There are numerous accounts that family caregivers confirm that have proved to be devastating impacts after Brain Injury. Apart from change in lifestyle evidenced by restructure of accommodation and changing employment, family caregivers also realize changes in their interactions with their family members who are suffering, as well as other people in their lives. Another notable observation is the decline in relationships with other family members due to intrusive behaviors or aggression (Falvo, 2014, p. 17).

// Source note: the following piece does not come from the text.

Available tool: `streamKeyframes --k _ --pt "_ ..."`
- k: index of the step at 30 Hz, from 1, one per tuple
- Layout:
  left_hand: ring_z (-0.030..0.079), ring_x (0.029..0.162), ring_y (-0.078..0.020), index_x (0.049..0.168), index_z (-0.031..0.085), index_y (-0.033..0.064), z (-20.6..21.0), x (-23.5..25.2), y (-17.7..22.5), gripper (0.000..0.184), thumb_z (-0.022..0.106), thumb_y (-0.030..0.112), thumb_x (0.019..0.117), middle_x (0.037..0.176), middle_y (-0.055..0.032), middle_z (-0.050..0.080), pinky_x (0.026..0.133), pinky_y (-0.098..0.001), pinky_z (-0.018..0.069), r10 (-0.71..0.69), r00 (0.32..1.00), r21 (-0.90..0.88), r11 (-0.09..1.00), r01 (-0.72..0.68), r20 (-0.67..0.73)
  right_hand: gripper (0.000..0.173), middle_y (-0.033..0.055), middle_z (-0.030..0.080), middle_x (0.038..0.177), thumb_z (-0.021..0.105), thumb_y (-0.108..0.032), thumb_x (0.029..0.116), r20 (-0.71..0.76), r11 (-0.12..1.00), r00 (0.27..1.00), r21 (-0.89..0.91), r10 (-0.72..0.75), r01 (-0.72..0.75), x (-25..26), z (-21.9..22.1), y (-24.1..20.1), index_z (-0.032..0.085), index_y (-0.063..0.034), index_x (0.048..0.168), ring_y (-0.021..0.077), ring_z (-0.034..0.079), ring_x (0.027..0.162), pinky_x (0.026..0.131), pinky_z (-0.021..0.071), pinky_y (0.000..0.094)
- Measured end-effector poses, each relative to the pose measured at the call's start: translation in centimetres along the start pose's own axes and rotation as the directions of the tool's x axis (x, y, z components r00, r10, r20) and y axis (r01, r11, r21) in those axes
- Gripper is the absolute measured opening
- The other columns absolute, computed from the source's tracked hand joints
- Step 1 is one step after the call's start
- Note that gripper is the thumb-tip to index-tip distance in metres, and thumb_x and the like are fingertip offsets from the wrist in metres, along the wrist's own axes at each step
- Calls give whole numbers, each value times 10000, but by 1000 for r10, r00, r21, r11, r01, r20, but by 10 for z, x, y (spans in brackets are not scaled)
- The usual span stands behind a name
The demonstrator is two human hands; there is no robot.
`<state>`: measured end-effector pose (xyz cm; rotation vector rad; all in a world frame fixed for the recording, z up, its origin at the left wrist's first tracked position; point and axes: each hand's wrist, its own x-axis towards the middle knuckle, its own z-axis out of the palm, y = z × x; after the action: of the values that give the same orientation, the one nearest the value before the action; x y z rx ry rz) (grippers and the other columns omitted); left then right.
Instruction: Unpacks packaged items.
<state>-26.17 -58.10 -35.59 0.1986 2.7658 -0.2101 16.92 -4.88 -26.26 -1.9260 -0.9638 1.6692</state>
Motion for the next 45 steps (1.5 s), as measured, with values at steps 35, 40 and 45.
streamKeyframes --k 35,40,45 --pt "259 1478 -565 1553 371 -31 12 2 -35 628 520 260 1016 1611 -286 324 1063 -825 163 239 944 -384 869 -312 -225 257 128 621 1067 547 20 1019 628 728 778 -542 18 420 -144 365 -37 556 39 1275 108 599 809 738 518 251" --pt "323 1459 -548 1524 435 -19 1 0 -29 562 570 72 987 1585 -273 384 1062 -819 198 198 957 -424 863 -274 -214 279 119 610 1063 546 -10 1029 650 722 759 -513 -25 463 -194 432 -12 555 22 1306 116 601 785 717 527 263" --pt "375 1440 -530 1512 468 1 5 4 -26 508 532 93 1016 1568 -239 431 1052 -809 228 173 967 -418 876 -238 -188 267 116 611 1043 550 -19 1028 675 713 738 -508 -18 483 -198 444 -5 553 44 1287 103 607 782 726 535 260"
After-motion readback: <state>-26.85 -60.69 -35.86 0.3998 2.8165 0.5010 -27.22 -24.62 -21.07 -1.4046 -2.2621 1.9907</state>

Studies done have revealed that family members were more occupied as a result of increased responsibilities and roles following severe Traumatic Brain Injury as well as the need to provide emotional and practical support, supervise social activities, and monitor triggers to evade behavioral effects. They ended up suffering from emotional reactions that include hopelessness, grief, and loss, together with post-traumatic stress and depression. There is also the acceptance of role play when handling these individuals and attempted to understand the role of the TBI in causing them (Falvo, 2014, p. 14-31).

Some of family caregivers tend to display a negative attitude towards service supports, in particular, lack of relief care and competence of some careers while others benefit from the assistance received from professionals. This highlights the importance of continuing professional support even after many years post-injury, which may represent a key factor in maintaining the family caregivers’ capacity to provide continuing care for a relative with challenging behaviors (Falvo, 2014, p. 14-31).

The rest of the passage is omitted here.